■ TRY IT
Nothing outside the range below should be printed. Output exactly the lines from the line with "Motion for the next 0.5" to the line with "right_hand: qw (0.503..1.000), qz", both included.

■ DATA SECTION
== Segment start ==
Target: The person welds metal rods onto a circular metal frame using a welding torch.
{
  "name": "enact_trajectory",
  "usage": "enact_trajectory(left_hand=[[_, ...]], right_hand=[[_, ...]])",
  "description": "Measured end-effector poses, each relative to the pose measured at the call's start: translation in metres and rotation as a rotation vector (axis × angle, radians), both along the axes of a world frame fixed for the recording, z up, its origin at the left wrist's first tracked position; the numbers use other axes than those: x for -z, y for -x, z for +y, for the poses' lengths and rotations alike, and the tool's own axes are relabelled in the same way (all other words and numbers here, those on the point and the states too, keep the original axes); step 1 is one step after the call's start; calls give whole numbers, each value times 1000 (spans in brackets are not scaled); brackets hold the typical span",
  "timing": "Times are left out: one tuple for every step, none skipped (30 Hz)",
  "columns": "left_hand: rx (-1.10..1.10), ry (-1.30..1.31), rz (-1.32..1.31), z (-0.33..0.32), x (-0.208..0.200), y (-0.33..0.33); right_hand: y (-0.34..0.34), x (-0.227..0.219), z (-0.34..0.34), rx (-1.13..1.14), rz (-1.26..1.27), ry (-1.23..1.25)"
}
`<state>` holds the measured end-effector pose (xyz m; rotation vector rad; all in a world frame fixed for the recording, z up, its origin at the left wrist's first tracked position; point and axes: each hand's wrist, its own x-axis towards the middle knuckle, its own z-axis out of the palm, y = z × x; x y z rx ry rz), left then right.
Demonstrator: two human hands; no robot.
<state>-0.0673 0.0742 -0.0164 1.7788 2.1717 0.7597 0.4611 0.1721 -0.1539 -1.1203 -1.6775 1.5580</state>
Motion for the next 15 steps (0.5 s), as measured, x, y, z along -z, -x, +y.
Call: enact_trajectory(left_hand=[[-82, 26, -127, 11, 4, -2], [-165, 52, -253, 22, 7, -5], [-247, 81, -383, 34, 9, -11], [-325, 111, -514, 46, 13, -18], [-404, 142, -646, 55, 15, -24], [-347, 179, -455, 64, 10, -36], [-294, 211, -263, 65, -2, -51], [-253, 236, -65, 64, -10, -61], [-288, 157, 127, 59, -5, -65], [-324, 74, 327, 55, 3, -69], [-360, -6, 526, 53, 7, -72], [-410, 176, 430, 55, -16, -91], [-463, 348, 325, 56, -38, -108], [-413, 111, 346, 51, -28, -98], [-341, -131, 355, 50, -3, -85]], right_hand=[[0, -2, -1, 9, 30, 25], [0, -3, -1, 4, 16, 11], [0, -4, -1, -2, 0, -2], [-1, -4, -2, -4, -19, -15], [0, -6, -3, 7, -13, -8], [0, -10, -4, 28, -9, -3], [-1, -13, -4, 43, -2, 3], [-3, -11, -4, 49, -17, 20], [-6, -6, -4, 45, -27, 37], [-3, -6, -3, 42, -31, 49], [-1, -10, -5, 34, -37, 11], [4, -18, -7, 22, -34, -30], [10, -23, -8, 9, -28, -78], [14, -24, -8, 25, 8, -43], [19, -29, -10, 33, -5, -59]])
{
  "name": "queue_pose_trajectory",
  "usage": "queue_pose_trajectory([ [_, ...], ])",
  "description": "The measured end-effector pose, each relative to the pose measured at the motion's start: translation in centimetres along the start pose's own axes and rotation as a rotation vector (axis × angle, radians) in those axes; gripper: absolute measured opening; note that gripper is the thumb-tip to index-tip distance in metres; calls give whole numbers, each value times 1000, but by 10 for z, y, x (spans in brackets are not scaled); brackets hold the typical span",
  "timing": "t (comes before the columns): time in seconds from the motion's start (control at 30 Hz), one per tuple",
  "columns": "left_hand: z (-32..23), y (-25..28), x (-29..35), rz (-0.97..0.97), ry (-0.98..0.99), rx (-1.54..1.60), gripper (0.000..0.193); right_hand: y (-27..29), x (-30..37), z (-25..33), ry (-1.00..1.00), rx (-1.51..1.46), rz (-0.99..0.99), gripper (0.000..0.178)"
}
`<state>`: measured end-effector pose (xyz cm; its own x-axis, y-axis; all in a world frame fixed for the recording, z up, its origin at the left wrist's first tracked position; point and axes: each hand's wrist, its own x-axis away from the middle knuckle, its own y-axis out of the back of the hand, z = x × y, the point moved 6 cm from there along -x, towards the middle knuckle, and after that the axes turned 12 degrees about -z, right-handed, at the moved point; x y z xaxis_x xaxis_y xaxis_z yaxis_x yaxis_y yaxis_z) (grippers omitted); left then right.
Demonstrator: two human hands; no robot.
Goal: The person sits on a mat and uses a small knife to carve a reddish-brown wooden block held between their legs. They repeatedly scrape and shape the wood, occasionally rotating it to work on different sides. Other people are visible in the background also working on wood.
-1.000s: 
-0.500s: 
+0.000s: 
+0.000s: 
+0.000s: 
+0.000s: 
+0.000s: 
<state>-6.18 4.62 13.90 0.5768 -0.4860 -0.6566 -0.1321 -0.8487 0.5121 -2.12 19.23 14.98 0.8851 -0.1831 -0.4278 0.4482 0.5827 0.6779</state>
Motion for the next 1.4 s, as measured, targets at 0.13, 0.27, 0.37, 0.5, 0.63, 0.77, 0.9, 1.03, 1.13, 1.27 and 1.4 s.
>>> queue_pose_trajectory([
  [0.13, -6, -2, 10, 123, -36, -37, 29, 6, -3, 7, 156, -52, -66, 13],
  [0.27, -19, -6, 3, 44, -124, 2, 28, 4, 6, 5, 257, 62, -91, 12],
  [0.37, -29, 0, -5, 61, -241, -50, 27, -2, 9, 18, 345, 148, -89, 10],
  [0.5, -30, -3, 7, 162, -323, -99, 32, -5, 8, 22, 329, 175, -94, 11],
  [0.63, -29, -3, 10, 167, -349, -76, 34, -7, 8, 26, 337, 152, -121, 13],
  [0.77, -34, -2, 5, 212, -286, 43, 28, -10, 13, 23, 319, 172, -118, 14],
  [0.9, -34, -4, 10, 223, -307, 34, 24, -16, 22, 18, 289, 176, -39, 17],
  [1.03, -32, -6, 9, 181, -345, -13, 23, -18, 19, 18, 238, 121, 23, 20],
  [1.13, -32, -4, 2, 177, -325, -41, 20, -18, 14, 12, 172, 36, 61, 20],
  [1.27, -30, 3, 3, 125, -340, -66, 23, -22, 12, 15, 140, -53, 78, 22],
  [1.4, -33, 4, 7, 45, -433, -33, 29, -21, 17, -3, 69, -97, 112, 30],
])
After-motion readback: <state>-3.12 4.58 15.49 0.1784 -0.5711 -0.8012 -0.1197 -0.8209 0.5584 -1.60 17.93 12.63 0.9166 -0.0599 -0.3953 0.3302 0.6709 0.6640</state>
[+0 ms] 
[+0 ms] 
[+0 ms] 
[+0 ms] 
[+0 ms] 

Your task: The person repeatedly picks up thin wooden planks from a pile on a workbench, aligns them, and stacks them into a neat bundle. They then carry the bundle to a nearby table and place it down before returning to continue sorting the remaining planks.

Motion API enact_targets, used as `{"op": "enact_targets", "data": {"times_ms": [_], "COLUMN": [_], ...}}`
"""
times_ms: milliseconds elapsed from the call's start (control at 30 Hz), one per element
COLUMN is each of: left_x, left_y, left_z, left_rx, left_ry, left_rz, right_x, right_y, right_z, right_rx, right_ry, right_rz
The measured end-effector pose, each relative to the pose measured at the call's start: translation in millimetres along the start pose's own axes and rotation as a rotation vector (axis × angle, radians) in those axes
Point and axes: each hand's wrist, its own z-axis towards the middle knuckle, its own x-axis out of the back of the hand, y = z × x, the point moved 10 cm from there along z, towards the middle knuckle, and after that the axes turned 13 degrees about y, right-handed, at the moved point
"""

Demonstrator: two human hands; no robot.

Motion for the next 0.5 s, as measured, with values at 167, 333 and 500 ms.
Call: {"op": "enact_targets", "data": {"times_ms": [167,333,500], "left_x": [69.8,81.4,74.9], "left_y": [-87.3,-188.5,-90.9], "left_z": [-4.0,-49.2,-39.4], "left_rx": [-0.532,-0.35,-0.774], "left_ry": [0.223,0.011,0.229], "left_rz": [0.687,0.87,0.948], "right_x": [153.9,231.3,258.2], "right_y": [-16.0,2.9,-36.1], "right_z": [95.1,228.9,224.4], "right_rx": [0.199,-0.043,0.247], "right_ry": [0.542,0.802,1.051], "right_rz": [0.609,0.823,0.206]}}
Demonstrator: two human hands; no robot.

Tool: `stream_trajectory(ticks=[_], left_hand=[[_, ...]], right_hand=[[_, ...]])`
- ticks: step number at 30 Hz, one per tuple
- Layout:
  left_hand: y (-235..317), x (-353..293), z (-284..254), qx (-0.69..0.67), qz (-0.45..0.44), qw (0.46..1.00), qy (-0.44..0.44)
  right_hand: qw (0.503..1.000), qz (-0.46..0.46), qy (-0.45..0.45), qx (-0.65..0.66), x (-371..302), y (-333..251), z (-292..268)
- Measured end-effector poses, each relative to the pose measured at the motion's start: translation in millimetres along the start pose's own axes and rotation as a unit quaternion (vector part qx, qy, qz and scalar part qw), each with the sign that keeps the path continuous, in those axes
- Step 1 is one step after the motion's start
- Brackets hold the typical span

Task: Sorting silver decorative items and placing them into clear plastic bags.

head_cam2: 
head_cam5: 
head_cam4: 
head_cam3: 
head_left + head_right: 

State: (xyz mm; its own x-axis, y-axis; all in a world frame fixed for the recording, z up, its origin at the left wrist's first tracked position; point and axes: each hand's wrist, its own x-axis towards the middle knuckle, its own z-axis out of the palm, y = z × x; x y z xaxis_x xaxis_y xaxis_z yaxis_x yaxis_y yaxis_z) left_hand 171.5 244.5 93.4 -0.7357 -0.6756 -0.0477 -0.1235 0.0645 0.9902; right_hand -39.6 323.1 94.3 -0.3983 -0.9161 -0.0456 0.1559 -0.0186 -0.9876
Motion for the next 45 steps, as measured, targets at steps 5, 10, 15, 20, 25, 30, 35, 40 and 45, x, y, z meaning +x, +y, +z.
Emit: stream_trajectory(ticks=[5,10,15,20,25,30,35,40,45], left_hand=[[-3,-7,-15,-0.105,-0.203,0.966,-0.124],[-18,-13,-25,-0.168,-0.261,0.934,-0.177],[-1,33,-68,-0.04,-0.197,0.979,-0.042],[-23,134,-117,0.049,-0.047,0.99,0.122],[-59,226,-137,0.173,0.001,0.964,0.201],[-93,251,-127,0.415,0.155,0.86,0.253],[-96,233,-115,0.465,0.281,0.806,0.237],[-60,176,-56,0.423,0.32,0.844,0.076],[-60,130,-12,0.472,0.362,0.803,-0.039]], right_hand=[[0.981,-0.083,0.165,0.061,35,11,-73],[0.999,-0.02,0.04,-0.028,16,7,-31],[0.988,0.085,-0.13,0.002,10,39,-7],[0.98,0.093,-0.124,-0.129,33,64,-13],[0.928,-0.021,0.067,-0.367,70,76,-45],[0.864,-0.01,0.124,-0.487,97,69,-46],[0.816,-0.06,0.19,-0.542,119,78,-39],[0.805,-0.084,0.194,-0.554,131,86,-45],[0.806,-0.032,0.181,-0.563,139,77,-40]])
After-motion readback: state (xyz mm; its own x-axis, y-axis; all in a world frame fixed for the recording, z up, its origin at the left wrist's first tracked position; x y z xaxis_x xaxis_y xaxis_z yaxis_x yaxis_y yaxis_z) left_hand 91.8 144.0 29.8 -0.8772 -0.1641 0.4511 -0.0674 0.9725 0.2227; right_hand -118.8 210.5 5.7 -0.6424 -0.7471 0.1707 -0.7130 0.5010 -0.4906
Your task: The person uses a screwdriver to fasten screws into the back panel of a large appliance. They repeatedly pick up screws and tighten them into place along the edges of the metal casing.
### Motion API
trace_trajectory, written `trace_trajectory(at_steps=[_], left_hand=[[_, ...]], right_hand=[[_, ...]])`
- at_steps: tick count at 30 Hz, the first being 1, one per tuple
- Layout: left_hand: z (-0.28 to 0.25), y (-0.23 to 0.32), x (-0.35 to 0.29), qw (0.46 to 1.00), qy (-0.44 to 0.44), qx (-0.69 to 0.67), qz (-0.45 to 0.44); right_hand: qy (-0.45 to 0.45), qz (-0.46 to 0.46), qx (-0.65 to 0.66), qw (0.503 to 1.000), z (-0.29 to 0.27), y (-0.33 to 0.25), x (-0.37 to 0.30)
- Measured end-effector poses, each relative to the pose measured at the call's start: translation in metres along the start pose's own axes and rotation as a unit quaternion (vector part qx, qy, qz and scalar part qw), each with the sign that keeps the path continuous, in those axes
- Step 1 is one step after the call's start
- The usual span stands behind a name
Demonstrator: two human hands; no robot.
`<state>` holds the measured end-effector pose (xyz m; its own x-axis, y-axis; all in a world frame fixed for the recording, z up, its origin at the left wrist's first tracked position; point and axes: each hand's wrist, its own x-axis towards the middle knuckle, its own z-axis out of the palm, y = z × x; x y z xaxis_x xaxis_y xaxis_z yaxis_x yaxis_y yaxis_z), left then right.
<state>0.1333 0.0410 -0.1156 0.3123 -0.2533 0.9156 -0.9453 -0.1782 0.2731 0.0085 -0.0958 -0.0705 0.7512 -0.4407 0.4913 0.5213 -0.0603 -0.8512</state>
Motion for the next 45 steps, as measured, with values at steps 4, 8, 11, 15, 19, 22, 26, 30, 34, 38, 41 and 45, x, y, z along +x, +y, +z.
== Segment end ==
■ RESULT OF THIS EXERCISE
Motion for the next 0.5 s, as measured, with values at 167, 333 and 500 ms.
Call: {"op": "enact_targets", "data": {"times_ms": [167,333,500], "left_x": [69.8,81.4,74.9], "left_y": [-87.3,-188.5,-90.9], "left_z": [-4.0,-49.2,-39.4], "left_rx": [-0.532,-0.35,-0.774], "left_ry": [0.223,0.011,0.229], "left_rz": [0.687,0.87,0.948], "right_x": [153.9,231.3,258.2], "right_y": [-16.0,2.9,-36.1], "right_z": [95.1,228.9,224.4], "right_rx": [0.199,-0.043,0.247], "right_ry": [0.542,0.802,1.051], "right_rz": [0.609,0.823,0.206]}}
Demonstrator: two human hands; no robot.

Tool: `stream_trajectory(ticks=[_], left_hand=[[_, ...]], right_hand=[[_, ...]])`
- ticks: step number at 30 Hz, one per tuple
- Layout:
  left_hand: y (-235..317), x (-353..293), z (-284..254), qx (-0.69..0.67), qz (-0.45..0.44), qw (0.46..1.00), qy (-0.44..0.44)
  right_hand: qw (0.503..1.000), qz (-0.46..0.46), qy (-0.45..0.45), qx (-0.65..0.66), x (-371..302), y (-333..251), z (-292..268)

No additional output is expected.